2. The document detection method of claim 1, wherein when the preset features include the training features, the method further comprises the step of determining the training features from the preset training sample documents:

3. The method of claim 2, wherein the feature screening of the preset training sample document based on at least one of a bag-of-words model and a TF-IDF model to obtain the training features comprises:

or the like, or, alternatively,

and carrying out feature screening on the preset training sample document based on a bag-of-words model to obtain bag-of-words features, and filtering the bag-of-words features based on a TF-IDF model to obtain the training features.

4. The document detection method of claim 1, wherein the method further comprises:

5. The document detection method of claim 4, wherein the predetermined key code comprises at least two of a first type of code corresponding to a self-start behavior, a second type of code corresponding to a write behavior, and a third type of code corresponding to an execute payload behavior.

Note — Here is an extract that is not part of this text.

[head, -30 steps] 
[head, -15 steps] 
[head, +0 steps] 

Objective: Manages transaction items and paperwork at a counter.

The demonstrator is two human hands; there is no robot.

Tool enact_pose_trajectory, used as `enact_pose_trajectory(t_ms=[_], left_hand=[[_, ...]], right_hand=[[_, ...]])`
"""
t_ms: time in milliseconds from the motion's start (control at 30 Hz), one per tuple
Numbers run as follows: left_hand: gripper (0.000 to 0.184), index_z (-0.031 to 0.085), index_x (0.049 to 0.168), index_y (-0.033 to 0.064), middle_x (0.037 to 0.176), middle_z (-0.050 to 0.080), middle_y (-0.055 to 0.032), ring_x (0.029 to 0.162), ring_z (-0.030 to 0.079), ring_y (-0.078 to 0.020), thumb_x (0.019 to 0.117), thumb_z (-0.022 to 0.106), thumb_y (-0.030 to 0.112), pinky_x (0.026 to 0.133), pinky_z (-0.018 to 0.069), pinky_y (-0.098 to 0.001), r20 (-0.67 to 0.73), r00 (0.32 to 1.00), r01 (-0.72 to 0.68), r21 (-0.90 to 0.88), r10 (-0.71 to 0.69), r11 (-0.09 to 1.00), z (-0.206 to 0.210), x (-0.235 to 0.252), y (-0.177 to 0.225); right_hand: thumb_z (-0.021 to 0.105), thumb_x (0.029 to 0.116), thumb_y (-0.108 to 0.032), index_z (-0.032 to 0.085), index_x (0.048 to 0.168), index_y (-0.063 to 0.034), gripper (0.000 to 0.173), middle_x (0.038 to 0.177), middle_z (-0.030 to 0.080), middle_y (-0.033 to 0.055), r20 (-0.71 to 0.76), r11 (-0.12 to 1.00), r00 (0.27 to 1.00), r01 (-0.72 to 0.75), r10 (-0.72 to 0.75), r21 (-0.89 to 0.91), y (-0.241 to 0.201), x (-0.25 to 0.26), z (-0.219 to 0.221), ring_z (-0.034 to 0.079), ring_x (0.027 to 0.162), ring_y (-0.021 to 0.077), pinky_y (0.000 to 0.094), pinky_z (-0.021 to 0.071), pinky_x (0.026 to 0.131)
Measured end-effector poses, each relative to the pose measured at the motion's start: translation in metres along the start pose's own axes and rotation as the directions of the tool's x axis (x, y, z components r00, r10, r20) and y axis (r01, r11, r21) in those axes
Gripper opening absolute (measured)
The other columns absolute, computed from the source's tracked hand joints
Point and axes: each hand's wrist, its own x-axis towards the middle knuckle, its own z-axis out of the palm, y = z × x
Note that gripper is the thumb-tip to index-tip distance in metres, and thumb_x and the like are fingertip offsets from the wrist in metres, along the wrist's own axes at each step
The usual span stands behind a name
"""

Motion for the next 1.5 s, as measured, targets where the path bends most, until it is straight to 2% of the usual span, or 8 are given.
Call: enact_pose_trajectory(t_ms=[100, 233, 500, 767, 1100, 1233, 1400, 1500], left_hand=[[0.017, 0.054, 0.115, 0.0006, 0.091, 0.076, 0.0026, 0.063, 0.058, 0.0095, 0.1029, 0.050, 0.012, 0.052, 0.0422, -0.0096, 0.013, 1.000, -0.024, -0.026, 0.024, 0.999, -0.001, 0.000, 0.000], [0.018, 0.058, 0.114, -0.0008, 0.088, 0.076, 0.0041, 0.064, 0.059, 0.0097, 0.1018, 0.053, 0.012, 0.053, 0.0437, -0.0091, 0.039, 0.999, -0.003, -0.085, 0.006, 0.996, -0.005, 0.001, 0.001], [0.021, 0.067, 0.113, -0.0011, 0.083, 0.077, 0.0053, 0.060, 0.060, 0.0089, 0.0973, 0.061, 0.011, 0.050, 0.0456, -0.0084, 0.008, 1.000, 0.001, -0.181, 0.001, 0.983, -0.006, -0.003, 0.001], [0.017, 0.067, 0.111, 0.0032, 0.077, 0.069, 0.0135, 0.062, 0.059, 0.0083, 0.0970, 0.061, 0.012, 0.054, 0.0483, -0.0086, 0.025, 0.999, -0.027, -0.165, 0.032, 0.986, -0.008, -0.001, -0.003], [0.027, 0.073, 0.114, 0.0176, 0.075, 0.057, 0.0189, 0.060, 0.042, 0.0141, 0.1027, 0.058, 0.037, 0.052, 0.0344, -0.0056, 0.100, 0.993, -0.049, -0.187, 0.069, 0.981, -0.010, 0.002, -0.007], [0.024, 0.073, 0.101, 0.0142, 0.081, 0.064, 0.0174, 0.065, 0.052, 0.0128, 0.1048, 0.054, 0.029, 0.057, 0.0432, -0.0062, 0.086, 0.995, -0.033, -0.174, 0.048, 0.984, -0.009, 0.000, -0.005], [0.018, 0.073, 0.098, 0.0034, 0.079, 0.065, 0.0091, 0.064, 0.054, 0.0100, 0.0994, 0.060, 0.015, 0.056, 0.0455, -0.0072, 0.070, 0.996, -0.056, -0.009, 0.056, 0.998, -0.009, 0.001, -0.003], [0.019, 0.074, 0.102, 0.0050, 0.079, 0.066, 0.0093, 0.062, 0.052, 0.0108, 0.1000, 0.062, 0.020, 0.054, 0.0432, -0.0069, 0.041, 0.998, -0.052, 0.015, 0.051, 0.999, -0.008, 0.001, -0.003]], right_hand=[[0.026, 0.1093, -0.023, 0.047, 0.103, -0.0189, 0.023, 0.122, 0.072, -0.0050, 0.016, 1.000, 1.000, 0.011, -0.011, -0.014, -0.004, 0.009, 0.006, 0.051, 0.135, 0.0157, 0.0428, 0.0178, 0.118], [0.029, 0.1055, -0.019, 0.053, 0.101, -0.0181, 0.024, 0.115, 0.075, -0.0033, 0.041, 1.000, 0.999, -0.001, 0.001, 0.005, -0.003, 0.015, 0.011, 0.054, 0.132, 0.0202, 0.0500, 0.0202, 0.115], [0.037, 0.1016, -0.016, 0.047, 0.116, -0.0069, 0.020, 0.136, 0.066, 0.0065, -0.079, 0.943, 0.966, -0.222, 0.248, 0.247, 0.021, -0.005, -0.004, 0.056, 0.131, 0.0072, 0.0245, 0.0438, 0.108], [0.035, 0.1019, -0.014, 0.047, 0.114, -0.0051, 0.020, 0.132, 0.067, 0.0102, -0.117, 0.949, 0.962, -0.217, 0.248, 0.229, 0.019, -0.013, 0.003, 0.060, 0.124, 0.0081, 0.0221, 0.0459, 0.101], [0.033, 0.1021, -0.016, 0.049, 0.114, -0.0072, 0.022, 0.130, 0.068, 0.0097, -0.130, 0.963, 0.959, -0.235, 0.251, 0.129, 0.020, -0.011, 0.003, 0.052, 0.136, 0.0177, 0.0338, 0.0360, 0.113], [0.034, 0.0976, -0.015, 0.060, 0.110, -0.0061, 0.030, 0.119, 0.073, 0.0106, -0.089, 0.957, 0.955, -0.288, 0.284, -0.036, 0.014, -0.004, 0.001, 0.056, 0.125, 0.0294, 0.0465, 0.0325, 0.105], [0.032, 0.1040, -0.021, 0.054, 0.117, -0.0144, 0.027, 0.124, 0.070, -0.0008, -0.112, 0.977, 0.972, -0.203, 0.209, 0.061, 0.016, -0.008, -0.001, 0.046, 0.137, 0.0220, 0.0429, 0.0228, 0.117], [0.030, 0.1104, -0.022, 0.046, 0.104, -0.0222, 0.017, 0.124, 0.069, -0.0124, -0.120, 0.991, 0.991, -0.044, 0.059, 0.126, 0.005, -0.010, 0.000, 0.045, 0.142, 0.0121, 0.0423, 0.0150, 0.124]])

6. The document detection method according to claim 5, wherein the determining whether to change the type of the document to be detected from a normal document to a malicious document according to the comparison result includes:

7. A malicious document detection model training method is characterized by comprising the following steps:

acquiring macro codes of the training sample documents;

8. A document sensing device, comprising:

9. A terminal, characterized in that it comprises a processor and a memory, in which a computer program is stored, which computer program is executed by the processor to implement the method according to any one of claims 1-7.

10. A computer-readable storage medium, characterized in that the computer-readable storage medium stores a computer program which, when executed by at least one processor, implements the method according to any one of claims 1-7.